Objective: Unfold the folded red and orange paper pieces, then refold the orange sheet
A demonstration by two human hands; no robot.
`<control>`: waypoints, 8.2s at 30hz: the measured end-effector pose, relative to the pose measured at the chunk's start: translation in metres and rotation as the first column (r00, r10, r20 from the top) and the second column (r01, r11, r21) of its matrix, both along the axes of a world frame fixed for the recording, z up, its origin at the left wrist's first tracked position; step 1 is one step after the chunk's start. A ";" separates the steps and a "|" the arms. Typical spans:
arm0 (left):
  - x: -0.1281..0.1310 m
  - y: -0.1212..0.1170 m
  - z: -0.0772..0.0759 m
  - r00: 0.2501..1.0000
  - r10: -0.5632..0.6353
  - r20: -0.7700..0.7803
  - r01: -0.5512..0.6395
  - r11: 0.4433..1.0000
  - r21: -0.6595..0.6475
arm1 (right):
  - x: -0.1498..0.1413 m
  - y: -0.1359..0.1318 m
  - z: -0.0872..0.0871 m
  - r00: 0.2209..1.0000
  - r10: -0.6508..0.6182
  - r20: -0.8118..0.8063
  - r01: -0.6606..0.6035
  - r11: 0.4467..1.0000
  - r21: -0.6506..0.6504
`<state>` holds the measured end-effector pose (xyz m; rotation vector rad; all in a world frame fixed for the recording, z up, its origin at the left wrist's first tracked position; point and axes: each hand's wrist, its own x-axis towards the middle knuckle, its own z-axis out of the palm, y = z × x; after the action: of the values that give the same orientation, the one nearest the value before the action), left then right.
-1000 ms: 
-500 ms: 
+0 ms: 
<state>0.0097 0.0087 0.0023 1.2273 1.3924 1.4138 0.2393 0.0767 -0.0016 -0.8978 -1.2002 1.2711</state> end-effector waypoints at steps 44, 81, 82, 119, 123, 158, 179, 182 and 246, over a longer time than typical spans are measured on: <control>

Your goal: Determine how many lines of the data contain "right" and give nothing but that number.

Solution for this problem: 2